We have spent most of our time looking for food, smoking sheesha (hooka) and sleeping. Not much different than in Khartoum, but without classes to teach. The people here are very friendly, but they act like they have never seen white people before. Everywhere we go we get strange looks and people yell their few English phrases (like "Where are you going") at us.
5/07/2007
There are three currencies that people deal with here: Old Pounds (1000=$.50), Dinars (100=$.50), and New Pounds (1=$.50). Most prices are quoted in Old Pounds, but they are no longer in circulation. The Dinar is being phased out and the New Pound is being phased in.
Today I tried to get paid at the newspaper, because it was my last day of work. I make 30,000 Dinars for four days of work per month. This month I have worked three days, so I am owed 22,500. For us, it is simple, for the Sudanese it is very complicated.
I have called the Managing Editor all week to make sure my payment would be ready today. When I got there to collect the money, he had no idea what I was talking about and said that I could not get paid because the accountant is out of the office. I told him that I need to get paid, because I am leaving the country. So he and the other accountant (who doesn't control the money) sat down to figure out how much I am owed. After about 15 minutes they came up with a sum of 30,000 Dinars. I explained that I wasn't owed that much, but they were sure that it was correct. The Managing Editor proceeded to hand me 3,000 Dinars.
"No," I said, "I need 19 and a half more of these notes."
"But you make 1,000 Dinars a day."
"No, I work four days a month and make 30,000 Dinars - 7,500 per shift."
They started the calculations again and came up with the same number. I was getting a bit frustrated at this point, so I drew a very simple diagram to explain how much I was owed. Another person walked into the office and all three carefully studied my diagram. Again they handed me 3,000 Dinars. I explained the diagram again and wrote out the amount I was owed in each of the three currencies. Finally they seemed to understand.

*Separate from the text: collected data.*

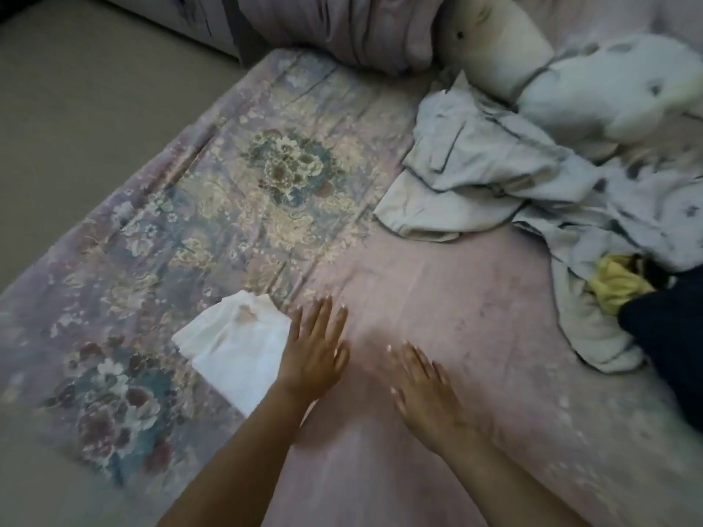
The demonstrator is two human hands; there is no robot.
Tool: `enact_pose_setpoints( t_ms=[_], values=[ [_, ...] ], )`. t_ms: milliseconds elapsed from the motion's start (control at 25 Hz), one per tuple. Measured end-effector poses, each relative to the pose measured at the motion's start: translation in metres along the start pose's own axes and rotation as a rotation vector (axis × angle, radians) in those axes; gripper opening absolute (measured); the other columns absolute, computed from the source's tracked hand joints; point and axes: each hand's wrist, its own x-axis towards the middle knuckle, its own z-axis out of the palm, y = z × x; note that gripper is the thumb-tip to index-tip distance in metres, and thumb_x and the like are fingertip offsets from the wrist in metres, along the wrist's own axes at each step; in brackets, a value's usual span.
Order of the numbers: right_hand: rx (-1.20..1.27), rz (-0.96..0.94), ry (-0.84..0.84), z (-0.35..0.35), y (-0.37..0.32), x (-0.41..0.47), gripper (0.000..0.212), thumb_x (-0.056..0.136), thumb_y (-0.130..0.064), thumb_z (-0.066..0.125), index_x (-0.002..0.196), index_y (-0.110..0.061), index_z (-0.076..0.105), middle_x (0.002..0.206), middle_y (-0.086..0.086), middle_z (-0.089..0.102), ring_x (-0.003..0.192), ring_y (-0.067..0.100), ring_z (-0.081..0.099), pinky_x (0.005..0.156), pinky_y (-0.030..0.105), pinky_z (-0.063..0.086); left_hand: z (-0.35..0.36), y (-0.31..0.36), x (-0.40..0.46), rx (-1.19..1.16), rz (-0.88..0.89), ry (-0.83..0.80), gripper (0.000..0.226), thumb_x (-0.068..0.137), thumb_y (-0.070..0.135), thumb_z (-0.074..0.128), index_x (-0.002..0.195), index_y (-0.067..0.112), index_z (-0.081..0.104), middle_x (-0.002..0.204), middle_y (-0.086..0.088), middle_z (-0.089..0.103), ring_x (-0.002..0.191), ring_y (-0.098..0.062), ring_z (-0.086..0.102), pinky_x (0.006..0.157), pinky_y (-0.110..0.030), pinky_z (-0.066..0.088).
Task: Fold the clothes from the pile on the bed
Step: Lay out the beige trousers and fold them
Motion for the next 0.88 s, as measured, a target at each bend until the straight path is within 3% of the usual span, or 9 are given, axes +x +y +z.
enact_pose_setpoints(
  t_ms=[120, 240, 360, 480, 560, 600, 680, 760, 880],
  values=[
    [0.016, 0.111, -0.066, -0.019, 0.087, -0.014, 0.059, 0.095, -0.036, 0.02, 0.151, -0.024, 0.007, 0.159, 0.005, 0.007, 0.146, 0.021, 0.012, 0.115, 0.036, 0.017, 0.011, 0.067, 0.075, -0.015, 0.068, -0.012, 0.056, 0.084, 0.04, 0.038, 0.123, 0.009, 0.062, 0.13, -0.02, 0.057, 0.119, -0.034, 0.055, 0.103, -0.052, 0.03],
    [0.009, 0.216, -0.076, -0.03, 0.161, -0.011, 0.059, 0.094, -0.039, 0.013, 0.151, -0.027, 0.004, 0.16, 0.004, 0.0, 0.146, 0.017, 0.006, 0.114, 0.029, 0.016, 0.038, 0.124, 0.151, 0.02, 0.047, -0.049, 0.061, 0.086, 0.043, 0.032, 0.133, 0.012, 0.054, 0.141, -0.018, 0.046, 0.129, -0.032, 0.046, 0.106, -0.055, 0.033],
    [0.025, 0.204, -0.085, -0.046, 0.211, 0.011, 0.057, 0.102, -0.032, 0.028, 0.151, -0.026, 0.001, 0.159, 0.001, -0.006, 0.146, 0.015, 0.002, 0.114, 0.027, 0.012, 0.086, 0.156, 0.2, 0.029, 0.105, -0.012, 0.06, 0.087, 0.045, 0.031, 0.136, 0.016, 0.051, 0.145, -0.013, 0.041, 0.131, -0.03, 0.044, 0.109, -0.051, 0.028],
    [-0.067, 0.118, 0.113, -0.075, 0.263, 0.088, 0.057, 0.1, -0.026, 0.034, 0.151, -0.015, 0.01, 0.159, 0.008, 0.003, 0.146, 0.021, 0.01, 0.114, 0.027, 0.014, 0.132, 0.154, 0.216, 0.0, 0.171, 0.051, 0.06, 0.086, 0.044, 0.038, 0.14, 0.018, 0.045, 0.15, -0.009, 0.036, 0.138, -0.025, 0.035, 0.112, -0.049, 0.022],
    [-0.128, -0.004, 0.35, -0.101, 0.287, 0.157, 0.058, 0.093, -0.024, 0.047, 0.144, -0.002, 0.031, 0.153, 0.021, 0.024, 0.139, 0.033, 0.032, 0.11, 0.04, 0.03, 0.141, 0.151, 0.216, -0.033, 0.157, 0.134, 0.062, 0.085, 0.043, 0.041, 0.142, 0.019, 0.042, 0.151, -0.007, 0.034, 0.14, -0.022, 0.031, 0.113, -0.049, 0.021],
    [-0.102, -0.005, 0.423, -0.12, 0.292, 0.188, 0.063, 0.091, -0.029, 0.051, 0.145, -0.004, 0.031, 0.153, 0.02, 0.023, 0.139, 0.034, 0.03, 0.11, 0.045, 0.028, 0.139, 0.152, 0.217, -0.031, 0.159, 0.165, 0.062, 0.085, 0.043, 0.042, 0.142, 0.02, 0.042, 0.151, -0.007, 0.034, 0.14, -0.022, 0.031, 0.113, -0.049, 0.021],
    [-0.004, 0.093, 0.419, -0.16, 0.299, 0.253, 0.08, 0.091, -0.043, 0.053, 0.152, -0.022, 0.007, 0.159, 0.008, -0.001, 0.147, 0.026, 0.002, 0.116, 0.047, 0.007, 0.139, 0.153, 0.222, -0.011, 0.178, 0.171, 0.062, 0.084, 0.042, 0.042, 0.142, 0.02, 0.041, 0.151, -0.007, 0.032, 0.14, -0.022, 0.03, 0.114, -0.049, 0.021],
    [-0.098, 0.124, 0.381, -0.186, 0.297, 0.299, 0.081, 0.09, -0.05, 0.05, 0.15, -0.033, -0.001, 0.159, 0.001, -0.008, 0.146, 0.024, -0.011, 0.114, 0.051, -0.004, 0.14, 0.153, 0.226, 0.011, 0.176, 0.164, 0.062, 0.085, 0.041, 0.042, 0.143, 0.02, 0.041, 0.152, -0.006, 0.032, 0.141, -0.022, 0.03, 0.114, -0.049, 0.021],
    [-0.052, 0.048, 0.284, -0.192, 0.291, 0.317, 0.053, 0.098, -0.033, 0.041, 0.148, -0.031, 0.024, 0.155, 0.002, 0.026, 0.141, 0.025, 0.024, 0.114, 0.045, 0.016, 0.14, 0.15, 0.225, 0.021, 0.164, 0.172, 0.061, 0.085, 0.042, 0.04, 0.142, 0.02, 0.041, 0.151, -0.007, 0.033, 0.141, -0.021, 0.029, 0.113, -0.05, 0.023]
  ],
)
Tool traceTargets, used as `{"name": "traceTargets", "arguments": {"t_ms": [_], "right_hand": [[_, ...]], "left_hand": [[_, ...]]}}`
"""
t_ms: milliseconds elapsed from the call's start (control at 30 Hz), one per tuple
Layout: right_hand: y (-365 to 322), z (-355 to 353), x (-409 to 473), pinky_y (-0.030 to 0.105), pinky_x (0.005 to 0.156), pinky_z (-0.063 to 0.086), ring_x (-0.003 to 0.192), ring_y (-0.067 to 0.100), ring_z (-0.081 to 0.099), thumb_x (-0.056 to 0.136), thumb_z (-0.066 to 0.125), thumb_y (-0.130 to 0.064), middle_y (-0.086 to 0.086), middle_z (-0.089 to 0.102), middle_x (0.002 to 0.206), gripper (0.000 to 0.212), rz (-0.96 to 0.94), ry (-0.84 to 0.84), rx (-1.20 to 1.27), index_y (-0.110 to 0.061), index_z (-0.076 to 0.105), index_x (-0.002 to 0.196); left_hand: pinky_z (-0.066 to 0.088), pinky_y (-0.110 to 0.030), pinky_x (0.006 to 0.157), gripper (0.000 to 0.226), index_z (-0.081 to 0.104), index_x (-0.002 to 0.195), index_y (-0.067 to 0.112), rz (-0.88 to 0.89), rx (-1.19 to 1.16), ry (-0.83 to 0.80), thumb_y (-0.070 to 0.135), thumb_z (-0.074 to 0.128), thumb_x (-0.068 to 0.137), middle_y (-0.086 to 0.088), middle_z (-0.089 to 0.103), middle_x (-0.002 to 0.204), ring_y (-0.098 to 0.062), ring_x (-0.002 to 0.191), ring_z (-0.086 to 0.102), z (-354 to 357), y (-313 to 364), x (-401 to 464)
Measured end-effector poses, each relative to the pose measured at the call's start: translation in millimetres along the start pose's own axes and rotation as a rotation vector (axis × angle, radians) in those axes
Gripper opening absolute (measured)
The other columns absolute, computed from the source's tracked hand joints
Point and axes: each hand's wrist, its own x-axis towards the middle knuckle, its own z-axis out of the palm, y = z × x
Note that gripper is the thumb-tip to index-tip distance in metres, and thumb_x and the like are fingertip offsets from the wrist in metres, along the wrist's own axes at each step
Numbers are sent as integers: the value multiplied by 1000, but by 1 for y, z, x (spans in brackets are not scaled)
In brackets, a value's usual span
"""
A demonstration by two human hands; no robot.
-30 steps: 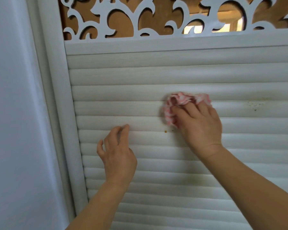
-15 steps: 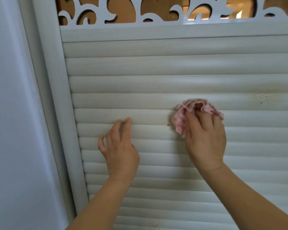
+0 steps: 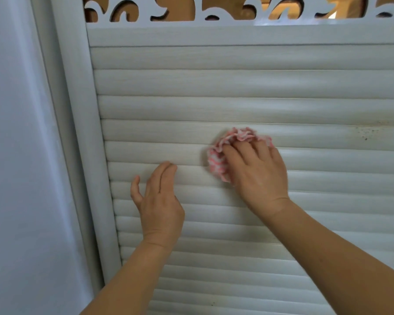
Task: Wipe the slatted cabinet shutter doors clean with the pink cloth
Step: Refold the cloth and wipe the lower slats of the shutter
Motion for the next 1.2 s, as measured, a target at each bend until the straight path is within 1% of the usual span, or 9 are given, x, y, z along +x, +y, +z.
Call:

The Managing Editor asked me to write a letter explaining the payment to the Editor in Chief. Three handwritten copies and one typed copies later (they kept wanting me to add, remove and change the letters), I was finally paid.
5/04/2007
5/02/2007
They were just going back and forth. First the students would throw rocks. Then the police would shoot tear gas and the students would run. When the gas cleared, the students started throwing rocks again. The canisters landed near me a few times. It felt like having flaming pepper blown in your face.
A couple of students tried to go through the front gate, close to where the police were standing. The police shot at them with live ammunition and hit one of them in the leg. He was carried off by a group of students.
The conflict started because the students were protesting the arrest of fellow students (most likely for political reasons). Khartoum University is know as the most liberal campus in Sudan. There are always political demonstrations on campus against the government, but they usually do not go this far.
4/30/2007
Last night we were hit by an enormous haboob (sand storm). Emily, Neetha, John and I were hanging out in the living room, when all of a sudden John yelled, "look outside!" An enormous cloud of sand was heading right for us. It came incredibly fast. I barely had time to snap a couple photos. We rushed to close the windows, but we were too late. Within minutes the wind picked up and the entire sky had gone black. Sand poured through the slits in the windows, covering everything. John and I went up on the roof, where we were pelted with sand and blown about. You could literally chew the air. My eyes, nose, mouth and clothes were filled with sand.
In the middle of the storm, Liam came home with a new skin color. Most people stay inside, but he decided to walk home from his University. The Sudanese people acted like it was nothing out of the ordinary. There was a guy sitting across the street drinking a Coke and smoking a cigarette as the storm raged. It lasted about an hour.
Afterward, we all went to Agfad University to attend a dinner for the national English language debate tournament. Many of the volunteers (encluding Emily, Neetha and Liam) are coaching teams at their Universities. I am not coaching, because my main placement is at the Police Department. The dinner was catered by the Hilton. I have not eaten that much, or that well, since I have been here! We all gorged ourselves.
4/26/2007
4/24/2007
-Everyone (except the very poor) take great care in their personal appearance. The men wear either western style button down shirts with slacks or the traditional Jelabia. Their clothes are always exceptionally clean and ironed.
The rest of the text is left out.